### What the exercise asks:
While reading the listing below, count how many lines hold the word "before", and answer with the number only.

### Data provided:
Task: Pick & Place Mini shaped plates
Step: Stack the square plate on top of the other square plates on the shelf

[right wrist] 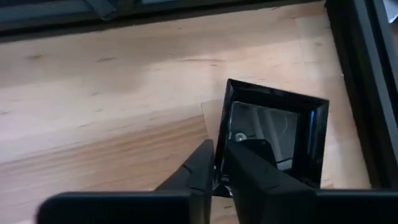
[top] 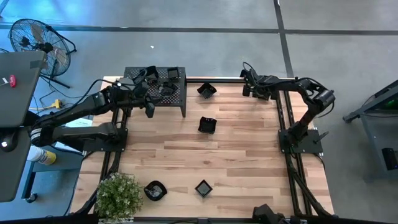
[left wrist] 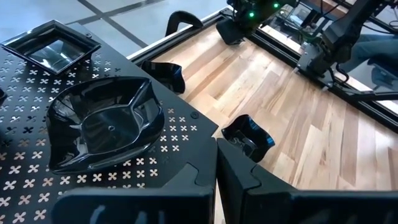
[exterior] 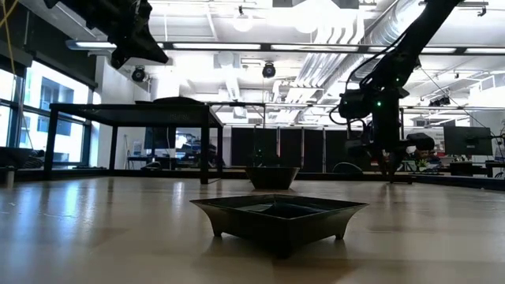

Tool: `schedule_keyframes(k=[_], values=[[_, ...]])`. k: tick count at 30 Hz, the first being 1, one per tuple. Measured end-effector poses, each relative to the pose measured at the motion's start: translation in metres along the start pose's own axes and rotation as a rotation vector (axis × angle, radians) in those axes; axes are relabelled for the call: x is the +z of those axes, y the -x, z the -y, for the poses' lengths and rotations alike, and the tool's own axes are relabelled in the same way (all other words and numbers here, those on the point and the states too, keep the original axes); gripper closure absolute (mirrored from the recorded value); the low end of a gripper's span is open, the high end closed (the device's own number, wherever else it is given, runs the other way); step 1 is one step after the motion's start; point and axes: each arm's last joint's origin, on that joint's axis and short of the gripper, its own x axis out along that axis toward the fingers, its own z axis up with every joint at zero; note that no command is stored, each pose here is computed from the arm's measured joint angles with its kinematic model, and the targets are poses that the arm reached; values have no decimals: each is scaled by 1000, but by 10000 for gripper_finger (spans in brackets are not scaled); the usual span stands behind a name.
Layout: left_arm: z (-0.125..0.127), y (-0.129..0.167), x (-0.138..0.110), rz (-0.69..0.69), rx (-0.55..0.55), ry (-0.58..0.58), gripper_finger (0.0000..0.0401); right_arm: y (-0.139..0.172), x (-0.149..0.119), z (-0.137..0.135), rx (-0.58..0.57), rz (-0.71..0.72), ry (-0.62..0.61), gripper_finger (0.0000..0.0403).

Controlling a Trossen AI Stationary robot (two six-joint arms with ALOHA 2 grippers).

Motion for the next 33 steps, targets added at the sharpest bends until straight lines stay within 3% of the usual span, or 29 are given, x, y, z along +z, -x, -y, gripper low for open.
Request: schedule_keyframes(k=[4,8,15,23,29,33], values=[[0,0,0,0,0,-15,401,0,-1,0,5,-7,19,396],[0,0,0,0,0,-15,401,3,-2,-2,39,-28,66,390],[0,0,0,1,0,-15,401,41,-15,-13,213,-4,282,400],[0,0,0,2,0,-15,401,90,-66,-38,481,-20,610,395],[0,0,1,10,1,-16,401,108,-109,-51,557,-30,778,400],[0,0,1,13,0,-16,401,115,-124,-53,578,-36,816,392]])
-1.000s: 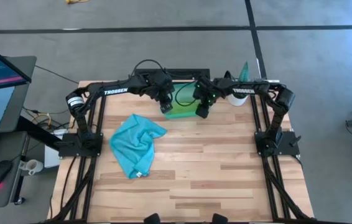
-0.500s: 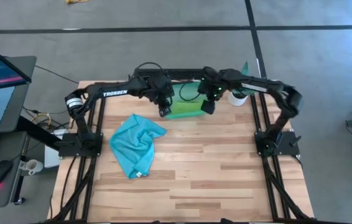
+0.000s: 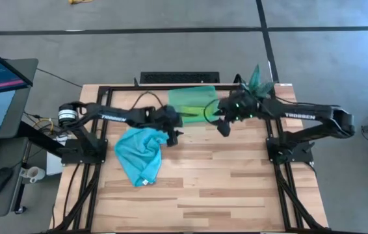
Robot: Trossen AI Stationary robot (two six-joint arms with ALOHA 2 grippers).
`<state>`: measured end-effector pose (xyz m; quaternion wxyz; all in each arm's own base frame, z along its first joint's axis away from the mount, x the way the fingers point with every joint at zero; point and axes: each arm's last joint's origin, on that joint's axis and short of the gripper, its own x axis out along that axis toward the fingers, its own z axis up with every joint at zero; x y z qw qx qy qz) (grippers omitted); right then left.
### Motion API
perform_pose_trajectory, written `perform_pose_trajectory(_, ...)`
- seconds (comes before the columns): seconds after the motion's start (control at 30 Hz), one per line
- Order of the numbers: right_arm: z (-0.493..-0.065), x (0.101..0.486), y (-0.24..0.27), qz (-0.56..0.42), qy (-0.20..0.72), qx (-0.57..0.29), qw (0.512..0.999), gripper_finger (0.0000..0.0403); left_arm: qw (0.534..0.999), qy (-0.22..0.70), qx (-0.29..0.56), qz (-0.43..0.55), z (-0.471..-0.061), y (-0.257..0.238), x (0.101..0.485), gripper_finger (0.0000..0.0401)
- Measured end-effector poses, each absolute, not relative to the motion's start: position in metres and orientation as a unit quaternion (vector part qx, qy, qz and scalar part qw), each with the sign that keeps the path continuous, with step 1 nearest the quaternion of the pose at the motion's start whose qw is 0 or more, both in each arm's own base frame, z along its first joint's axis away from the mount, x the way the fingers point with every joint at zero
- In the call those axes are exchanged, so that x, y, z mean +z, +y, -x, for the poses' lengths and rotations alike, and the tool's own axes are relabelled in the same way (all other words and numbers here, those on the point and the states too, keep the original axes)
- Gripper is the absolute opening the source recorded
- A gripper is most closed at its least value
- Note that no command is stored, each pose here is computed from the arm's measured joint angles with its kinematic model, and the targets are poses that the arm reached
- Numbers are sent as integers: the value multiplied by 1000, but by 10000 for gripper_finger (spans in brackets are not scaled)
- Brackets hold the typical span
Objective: Roll microfiber towels into tight, uniform cylinder then place into a basket
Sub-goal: Adjust the green bin, then fold the blue microfiber cloth
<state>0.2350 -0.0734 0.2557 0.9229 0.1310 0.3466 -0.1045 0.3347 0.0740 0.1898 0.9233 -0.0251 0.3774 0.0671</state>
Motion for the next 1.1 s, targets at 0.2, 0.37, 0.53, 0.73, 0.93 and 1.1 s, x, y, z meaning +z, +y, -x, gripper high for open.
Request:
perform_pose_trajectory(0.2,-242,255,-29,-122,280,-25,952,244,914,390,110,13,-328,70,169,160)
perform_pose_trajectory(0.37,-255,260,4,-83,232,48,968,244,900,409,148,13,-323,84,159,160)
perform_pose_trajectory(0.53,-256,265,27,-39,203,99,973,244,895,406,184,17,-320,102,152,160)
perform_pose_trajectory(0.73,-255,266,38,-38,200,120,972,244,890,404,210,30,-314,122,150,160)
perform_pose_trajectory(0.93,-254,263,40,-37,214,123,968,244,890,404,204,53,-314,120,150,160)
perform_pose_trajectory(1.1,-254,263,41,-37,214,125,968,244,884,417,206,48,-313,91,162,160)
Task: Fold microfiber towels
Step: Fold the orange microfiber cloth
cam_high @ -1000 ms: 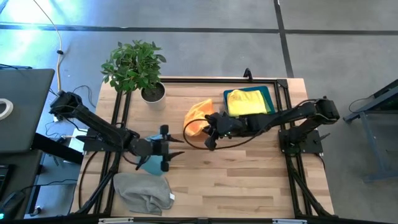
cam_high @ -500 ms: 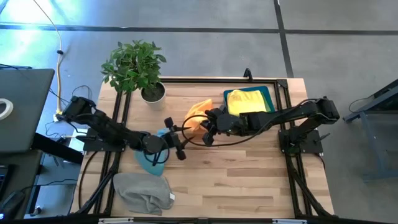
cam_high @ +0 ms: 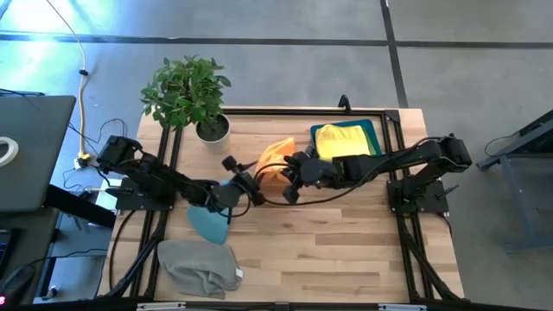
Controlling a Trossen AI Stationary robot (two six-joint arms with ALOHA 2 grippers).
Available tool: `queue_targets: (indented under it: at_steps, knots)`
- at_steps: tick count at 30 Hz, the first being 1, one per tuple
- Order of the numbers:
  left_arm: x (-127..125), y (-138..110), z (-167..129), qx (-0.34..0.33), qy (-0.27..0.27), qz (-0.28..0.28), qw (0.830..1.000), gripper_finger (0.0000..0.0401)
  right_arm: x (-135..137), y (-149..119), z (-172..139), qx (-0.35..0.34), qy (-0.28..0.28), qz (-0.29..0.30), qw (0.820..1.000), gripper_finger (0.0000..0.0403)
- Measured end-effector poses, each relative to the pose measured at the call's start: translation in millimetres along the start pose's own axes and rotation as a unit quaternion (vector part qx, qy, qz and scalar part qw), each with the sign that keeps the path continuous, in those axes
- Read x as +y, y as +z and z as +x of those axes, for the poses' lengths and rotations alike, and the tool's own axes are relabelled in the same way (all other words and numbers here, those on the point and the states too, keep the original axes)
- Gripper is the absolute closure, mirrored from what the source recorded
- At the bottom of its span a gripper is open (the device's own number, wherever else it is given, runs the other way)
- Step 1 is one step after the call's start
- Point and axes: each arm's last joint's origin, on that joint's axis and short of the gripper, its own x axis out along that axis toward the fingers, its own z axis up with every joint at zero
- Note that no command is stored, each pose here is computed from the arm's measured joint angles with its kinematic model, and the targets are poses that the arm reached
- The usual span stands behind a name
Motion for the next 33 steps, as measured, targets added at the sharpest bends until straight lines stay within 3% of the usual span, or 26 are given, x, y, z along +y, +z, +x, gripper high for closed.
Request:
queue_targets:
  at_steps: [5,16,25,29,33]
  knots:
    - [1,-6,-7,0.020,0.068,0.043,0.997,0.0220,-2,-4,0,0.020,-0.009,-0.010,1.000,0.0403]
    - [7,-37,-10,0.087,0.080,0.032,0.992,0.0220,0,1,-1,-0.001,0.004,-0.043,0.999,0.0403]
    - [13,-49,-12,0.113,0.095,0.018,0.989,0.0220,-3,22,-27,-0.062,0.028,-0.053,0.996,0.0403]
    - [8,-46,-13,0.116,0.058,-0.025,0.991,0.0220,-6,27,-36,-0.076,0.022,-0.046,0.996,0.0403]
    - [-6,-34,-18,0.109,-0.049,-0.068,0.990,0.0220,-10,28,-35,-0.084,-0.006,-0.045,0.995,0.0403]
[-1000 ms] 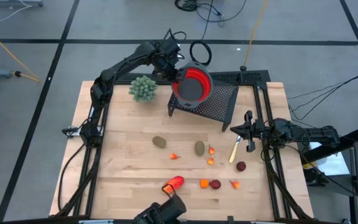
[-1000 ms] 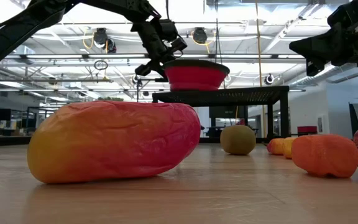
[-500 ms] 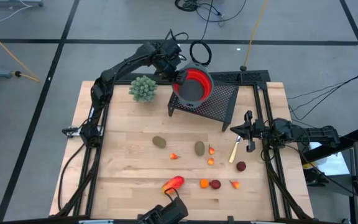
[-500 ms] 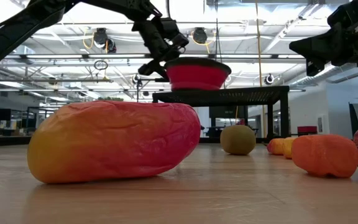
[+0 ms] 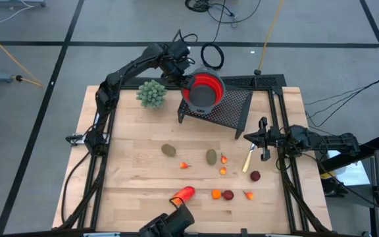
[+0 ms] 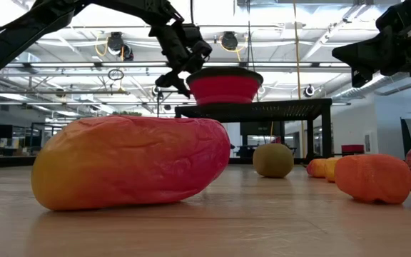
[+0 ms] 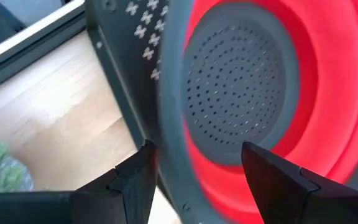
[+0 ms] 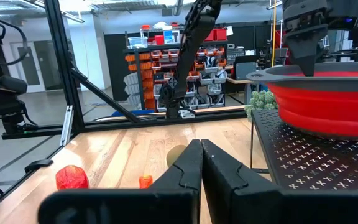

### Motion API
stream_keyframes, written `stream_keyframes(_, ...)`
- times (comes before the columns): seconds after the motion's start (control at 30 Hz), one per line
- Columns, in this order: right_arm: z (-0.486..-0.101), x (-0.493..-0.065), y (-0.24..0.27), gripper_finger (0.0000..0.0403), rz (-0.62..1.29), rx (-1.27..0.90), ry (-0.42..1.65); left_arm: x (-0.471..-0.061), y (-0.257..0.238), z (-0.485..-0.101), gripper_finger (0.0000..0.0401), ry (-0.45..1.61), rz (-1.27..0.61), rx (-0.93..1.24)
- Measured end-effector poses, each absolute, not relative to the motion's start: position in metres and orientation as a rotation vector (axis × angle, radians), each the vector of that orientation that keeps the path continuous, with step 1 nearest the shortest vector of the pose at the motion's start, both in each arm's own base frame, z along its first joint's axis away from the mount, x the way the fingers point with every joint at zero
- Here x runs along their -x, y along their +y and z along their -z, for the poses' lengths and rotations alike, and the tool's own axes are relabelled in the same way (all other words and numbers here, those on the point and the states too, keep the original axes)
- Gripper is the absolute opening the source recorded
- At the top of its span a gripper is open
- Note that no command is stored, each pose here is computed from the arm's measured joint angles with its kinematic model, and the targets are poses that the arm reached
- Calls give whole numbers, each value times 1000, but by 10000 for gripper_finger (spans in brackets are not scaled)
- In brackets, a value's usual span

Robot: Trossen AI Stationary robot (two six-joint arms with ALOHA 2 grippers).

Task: Pick & Place Fruit
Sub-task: Put the red strainer bowl on the shelf, then put the kiwi into the red strainer bowl

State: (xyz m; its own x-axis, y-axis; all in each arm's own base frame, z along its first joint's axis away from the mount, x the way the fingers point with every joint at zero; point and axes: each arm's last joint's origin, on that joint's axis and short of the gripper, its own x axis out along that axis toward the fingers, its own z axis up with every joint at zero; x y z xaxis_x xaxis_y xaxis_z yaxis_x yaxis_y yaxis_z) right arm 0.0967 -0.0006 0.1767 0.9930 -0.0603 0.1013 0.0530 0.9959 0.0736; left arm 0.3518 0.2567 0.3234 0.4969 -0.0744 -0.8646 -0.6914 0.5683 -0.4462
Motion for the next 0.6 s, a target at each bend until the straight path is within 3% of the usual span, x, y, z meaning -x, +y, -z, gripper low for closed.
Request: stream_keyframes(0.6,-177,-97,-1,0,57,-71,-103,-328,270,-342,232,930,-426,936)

### Written response:
2